*** Block opens ***

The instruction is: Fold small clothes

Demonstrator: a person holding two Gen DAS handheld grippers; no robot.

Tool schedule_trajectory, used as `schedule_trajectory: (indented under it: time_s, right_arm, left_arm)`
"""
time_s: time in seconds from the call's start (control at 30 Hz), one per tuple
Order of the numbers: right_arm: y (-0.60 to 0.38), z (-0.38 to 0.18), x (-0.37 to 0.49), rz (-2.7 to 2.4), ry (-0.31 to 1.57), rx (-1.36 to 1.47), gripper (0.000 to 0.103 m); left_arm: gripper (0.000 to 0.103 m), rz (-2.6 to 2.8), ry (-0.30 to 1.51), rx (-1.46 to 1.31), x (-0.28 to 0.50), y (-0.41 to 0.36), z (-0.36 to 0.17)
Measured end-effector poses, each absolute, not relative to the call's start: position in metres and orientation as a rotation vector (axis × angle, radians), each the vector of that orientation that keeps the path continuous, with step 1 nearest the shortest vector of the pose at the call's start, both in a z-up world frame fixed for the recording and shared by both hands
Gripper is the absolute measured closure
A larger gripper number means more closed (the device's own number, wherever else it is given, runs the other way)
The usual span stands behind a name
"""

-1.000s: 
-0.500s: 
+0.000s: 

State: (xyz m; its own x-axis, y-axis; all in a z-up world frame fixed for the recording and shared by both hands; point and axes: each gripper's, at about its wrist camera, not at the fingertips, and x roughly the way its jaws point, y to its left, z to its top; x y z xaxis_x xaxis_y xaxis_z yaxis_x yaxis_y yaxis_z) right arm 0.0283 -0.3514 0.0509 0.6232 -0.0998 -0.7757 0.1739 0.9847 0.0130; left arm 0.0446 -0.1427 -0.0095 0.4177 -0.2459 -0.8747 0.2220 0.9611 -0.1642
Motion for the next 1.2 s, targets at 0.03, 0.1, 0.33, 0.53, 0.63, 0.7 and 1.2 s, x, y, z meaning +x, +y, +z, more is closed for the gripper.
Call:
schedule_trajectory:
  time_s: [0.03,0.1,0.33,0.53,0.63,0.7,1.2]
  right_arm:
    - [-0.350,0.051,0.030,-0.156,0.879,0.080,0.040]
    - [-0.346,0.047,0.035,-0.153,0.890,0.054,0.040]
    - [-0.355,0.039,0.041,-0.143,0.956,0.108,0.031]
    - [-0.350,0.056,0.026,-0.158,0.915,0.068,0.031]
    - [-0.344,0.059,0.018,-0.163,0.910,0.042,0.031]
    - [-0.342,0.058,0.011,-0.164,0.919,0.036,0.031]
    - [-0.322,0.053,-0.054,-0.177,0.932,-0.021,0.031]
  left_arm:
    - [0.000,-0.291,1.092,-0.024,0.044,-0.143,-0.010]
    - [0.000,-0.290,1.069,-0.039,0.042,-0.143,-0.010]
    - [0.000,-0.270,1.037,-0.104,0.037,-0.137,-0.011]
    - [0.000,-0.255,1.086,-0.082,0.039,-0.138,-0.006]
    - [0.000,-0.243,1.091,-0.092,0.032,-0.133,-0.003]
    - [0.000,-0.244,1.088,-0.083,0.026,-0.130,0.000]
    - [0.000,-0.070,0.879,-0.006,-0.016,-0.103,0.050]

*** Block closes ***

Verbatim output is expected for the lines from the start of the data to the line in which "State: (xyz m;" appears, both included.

### Response
The instruction is: Fold small clothes

Demonstrator: a person holding two Gen DAS handheld grippers; no robot.

Tool schedule_trajectory, used as `schedule_trajectory: (indented under it: time_s, right_arm, left_arm)`
"""
time_s: time in seconds from the call's start (control at 30 Hz), one per tuple
Order of the numbers: right_arm: y (-0.60 to 0.38), z (-0.38 to 0.18), x (-0.37 to 0.49), rz (-2.7 to 2.4), ry (-0.31 to 1.57), rx (-1.36 to 1.47), gripper (0.000 to 0.103 m); left_arm: gripper (0.000 to 0.103 m), rz (-2.6 to 2.8), ry (-0.30 to 1.51), rx (-1.46 to 1.31), x (-0.28 to 0.50), y (-0.41 to 0.36), z (-0.36 to 0.17)
Measured end-effector poses, each absolute, not relative to the call's start: position in metres and orientation as a rotation vector (axis × angle, radians), each the vector of that orientation that keeps the path continuous, with step 1 nearest the shortest vector of the pose at the call's start, both in a z-up world frame fixed for the recording and shared by both hands
Gripper is the absolute measured closure
A larger gripper number means more closed (the device's own number, wherever else it is given, runs the other way)
The usual span stands behind a name
"""

-1.000s: 
-0.500s: 
+0.000s: 

State: (xyz m; its own x-axis, y-axis; all in a z-up world frame fixed for the recording and shared by both hands; point and axes: each gripper's, at about its wrist camera, not at the fingertips, and x roughly the way its jaws point, y to its left, z to its top; x y z xaxis_x xaxis_y xaxis_z yaxis_x yaxis_y yaxis_z) right arm 0.0283 -0.3514 0.0509 0.6232 -0.0998 -0.7757 0.1739 0.9847 0.0130; left arm 0.0446 -0.1427 -0.0095 0.4177 -0.2459 -0.8747 0.2220 0.9611 -0.1642

Nothing more remains to be added to this answer.